Cuba volvió a quedar este viernes en apagón general tras una desconexión total del Sistema Eléctrico Nacional, confirmó el Ministerio de Energía y Minas. El organismo informó que ya comenzaron a activarse los protocolos para recuperar el servicio, pero hasta el momento no ha explicado qué provocó la caída ni cuánto podría tardar el restablecimiento.
El colapso llega después de una jornada ya marcada por un déficit extremo. La Unión Eléctrica había informado que el jueves el servicio estuvo afectado durante las 24 horas y que la máxima afectación alcanzó los 2.051 MW. Para el horario pico de este viernes pronosticaba una afectación de 2.007 MW.
A las 6:00 de la mañana, el sistema disponía de apenas 1.113 MW frente a una demanda de 2.686 MW, con 1.575 MW afectados. La situación seguía marcada por averías, mantenimientos y una fuerte falta de combustible.
Pero la caída de este viernes no es un episodio aislado. El sistema eléctrico cubano viene encadenando colapsos totales y parciales con una frecuencia cada vez mayor.
En julio, Cuba sufrió tres apagones nacionales en apenas una semana. El 14 de julio se produjo la quinta caída total del sistema en lo que iba de 2026, dejando nuevamente sin electricidad a millones de personas.

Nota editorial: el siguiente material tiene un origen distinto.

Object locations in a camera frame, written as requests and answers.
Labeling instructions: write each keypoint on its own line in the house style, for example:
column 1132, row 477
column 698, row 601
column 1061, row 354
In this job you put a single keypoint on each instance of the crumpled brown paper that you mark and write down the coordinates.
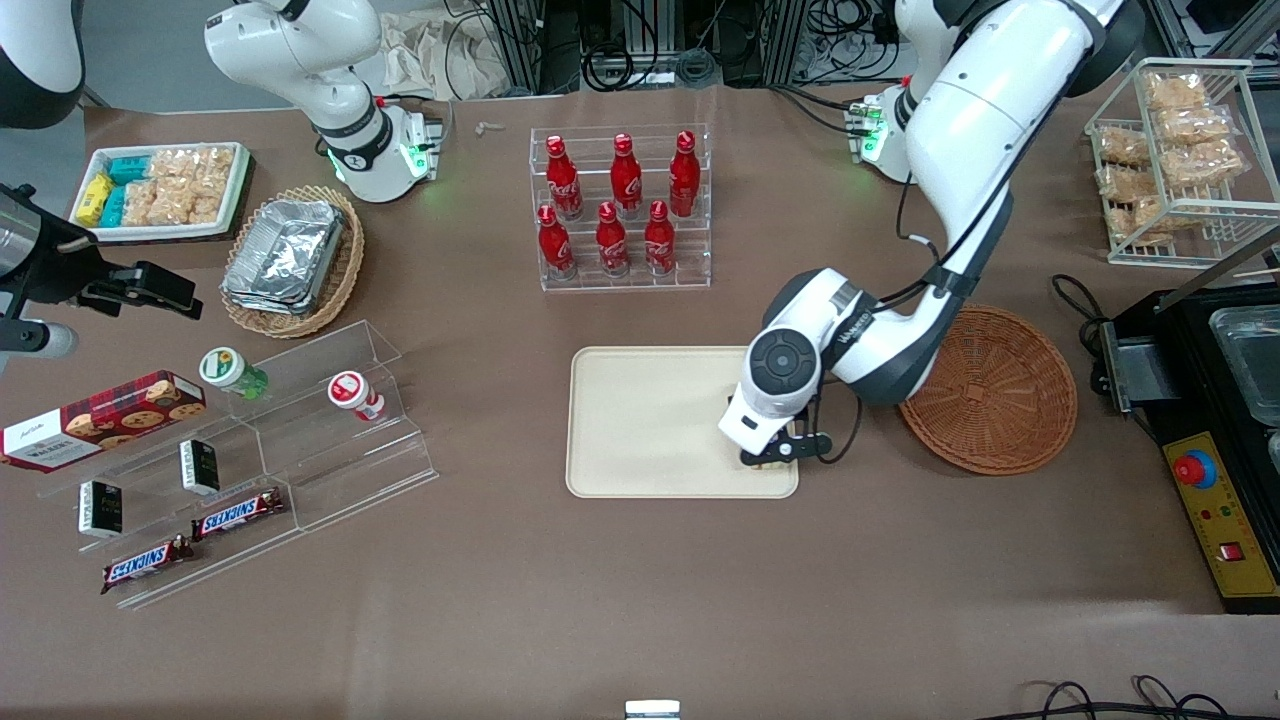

La crisis se agravó todavía más a comienzos de agosto. El 2 de agosto, una desconexión parcial dejó sin servicio a unos 4,5 millones de cubanos desde Pinar del Río hasta la zona central del país. Un día después, el sistema sufrió un nuevo colapso nacional.
Durante el proceso de recuperación, el SEN volvió a caer otra vez, lo que convirtió aquella secuencia en uno de los episodios más graves del año. Para comienzos de agosto, Cuba acumulaba ya siete apagones nacionales en 2026 y cuatro colapsos en menos de un mes.
La nueva caída ocurre además después de varios días en los que cuentas y espacios oficialistas intentaron presentar algunas mejoras puntuales como señales de recuperación del sistema. Sin embargo, la población continuó enfrentando apagones prolongados y los propios partes oficiales siguieron reflejando déficits cercanos o superiores a los 2.000 MW.
Entre el 10 y el 17 de septiembre, los pronósticos oficiales para el horario pico se mantuvieron casi todos alrededor de los 2.000 MW de afectación o por encima de esa cifra. El 15 de septiembre se anunciaron 2.110 MW, el 16 unos 2.130 MW y el 17 otros 2.120 MW.
La desconexión total de este viernes vuelve a dejar en evidencia la extrema fragilidad del Sistema Eléctrico Nacional, golpeado por centrales termoeléctricas envejecidas, averías recurrentes, falta de mantenimiento y una severa escasez de combustible.
Por ahora, las autoridades solo han informado que comenzaron las labores de recuperación. No existe todavía un estimado oficial sobre cuándo podrá restablecerse completamente el servicio en el país.